◆ Aim of the exercise:
Search the data below for the string "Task". Extract every line that contains it.
------------------------------------------------------------
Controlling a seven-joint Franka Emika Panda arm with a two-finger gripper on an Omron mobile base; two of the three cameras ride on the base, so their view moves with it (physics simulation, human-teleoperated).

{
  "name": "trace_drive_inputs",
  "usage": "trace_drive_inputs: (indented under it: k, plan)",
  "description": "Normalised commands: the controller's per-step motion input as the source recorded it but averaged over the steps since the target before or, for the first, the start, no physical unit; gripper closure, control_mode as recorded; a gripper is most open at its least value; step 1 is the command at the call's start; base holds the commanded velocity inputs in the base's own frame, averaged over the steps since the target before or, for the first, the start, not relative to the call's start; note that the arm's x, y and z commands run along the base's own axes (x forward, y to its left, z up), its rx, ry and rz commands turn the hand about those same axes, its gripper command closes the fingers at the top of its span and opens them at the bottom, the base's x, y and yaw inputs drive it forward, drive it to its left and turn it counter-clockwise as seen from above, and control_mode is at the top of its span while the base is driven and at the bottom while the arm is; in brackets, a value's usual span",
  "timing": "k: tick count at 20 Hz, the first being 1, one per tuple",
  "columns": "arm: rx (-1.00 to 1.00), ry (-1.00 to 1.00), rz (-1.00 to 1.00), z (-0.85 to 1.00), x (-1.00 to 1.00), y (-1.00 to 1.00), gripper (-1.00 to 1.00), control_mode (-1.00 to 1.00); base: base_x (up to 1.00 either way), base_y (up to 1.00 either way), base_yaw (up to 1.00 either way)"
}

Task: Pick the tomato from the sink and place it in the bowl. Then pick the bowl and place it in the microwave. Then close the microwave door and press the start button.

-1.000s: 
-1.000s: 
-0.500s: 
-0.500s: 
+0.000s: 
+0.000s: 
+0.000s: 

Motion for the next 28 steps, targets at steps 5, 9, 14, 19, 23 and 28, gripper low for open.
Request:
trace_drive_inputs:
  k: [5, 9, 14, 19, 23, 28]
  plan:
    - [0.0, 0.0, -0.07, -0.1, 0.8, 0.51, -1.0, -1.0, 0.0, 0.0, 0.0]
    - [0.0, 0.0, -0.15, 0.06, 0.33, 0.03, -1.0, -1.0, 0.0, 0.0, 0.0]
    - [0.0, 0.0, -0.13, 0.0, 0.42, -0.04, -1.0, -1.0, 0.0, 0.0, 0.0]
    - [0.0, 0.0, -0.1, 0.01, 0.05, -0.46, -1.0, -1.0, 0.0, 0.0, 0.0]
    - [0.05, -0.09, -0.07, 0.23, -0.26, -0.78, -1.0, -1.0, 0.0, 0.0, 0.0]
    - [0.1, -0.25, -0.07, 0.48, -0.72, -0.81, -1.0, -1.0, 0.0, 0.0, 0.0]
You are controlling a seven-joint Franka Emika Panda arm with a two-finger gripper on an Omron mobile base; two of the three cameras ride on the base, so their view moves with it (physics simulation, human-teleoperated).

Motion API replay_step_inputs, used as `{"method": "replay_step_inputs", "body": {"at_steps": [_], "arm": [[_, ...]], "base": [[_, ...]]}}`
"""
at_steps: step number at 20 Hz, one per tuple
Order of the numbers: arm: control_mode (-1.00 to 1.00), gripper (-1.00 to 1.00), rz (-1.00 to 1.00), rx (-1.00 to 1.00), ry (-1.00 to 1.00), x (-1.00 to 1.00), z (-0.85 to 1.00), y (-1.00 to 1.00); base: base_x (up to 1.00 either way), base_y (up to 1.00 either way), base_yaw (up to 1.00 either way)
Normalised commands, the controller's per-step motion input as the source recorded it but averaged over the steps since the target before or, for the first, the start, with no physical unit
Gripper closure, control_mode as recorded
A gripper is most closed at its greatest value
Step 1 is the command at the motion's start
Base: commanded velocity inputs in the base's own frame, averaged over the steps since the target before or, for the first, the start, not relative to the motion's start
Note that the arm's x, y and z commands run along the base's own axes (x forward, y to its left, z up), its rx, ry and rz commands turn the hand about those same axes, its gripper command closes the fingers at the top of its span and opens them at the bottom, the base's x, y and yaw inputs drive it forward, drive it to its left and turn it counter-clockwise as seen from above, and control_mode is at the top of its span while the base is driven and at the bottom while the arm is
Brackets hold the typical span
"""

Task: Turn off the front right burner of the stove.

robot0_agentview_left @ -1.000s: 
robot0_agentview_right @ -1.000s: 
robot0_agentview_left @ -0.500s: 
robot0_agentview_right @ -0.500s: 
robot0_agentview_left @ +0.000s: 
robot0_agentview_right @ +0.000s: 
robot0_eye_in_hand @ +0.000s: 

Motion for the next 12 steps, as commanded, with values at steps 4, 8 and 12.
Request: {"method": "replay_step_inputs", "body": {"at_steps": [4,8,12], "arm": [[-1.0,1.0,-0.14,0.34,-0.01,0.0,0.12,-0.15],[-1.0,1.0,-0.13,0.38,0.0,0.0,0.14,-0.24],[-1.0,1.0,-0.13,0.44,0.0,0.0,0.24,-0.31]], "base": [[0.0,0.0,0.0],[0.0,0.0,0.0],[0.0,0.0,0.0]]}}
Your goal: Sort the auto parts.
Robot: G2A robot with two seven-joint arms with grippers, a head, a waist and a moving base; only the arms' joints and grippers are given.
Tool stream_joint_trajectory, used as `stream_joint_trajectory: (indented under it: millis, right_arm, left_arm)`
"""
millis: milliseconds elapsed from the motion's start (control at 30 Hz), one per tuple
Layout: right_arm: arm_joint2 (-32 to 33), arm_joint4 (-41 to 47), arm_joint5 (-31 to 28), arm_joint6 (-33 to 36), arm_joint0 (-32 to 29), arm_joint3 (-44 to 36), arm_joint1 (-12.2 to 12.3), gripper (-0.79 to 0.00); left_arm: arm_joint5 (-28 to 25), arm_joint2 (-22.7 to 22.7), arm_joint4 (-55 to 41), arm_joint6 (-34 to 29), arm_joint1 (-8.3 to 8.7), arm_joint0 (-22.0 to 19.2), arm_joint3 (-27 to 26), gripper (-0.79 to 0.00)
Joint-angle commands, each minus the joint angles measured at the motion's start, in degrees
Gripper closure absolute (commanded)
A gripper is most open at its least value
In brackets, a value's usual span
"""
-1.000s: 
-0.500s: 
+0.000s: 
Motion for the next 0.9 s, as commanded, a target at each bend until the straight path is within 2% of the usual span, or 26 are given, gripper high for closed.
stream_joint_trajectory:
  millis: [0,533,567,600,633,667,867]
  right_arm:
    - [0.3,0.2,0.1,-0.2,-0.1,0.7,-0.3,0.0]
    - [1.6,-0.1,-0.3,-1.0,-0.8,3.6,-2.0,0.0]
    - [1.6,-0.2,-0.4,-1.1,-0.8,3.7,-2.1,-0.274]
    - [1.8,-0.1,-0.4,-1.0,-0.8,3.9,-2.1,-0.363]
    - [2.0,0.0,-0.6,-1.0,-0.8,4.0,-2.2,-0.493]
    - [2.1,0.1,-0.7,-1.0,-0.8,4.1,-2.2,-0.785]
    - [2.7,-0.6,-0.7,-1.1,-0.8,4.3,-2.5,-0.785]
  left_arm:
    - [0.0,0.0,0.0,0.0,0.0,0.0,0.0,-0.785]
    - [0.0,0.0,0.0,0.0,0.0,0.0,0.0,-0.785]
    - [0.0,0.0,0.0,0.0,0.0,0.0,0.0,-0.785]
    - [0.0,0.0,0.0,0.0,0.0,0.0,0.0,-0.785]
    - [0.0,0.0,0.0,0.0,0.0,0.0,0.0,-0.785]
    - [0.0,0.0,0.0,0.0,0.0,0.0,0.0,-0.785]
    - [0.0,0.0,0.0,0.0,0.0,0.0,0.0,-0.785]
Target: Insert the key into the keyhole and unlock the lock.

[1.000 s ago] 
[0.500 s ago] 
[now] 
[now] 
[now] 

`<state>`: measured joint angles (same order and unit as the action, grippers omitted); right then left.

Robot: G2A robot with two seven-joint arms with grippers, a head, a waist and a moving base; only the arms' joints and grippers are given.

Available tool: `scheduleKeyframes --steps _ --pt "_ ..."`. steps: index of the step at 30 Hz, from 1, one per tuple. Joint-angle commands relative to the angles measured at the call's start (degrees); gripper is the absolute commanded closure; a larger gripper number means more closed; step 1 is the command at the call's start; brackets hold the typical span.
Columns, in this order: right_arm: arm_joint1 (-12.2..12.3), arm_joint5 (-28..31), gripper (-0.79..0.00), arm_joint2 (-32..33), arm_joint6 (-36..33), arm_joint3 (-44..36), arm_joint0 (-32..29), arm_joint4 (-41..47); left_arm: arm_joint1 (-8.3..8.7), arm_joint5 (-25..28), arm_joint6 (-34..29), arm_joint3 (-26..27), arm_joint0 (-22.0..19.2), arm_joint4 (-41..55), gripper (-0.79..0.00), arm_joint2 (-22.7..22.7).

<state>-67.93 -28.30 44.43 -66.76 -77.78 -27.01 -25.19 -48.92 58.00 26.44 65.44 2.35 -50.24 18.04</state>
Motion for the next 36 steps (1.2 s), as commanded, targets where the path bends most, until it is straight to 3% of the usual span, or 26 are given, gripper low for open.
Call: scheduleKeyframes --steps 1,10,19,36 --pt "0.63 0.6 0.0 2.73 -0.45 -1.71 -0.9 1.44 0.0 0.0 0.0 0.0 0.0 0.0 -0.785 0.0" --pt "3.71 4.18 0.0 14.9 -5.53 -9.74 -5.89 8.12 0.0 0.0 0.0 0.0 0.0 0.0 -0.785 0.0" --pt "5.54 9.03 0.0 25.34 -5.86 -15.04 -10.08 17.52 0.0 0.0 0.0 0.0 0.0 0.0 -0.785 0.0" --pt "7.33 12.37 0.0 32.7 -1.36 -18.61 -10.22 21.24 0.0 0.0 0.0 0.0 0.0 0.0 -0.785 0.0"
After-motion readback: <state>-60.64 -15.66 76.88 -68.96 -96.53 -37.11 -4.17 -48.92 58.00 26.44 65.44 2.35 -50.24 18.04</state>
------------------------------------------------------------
◆ Response to this exercise:
Task: Pick the tomato from the sink and place it in the bowl. Then pick the bowl and place it in the microwave. Then close the microwave door and press the start button.
Task: Turn off the front right burner of the stove.

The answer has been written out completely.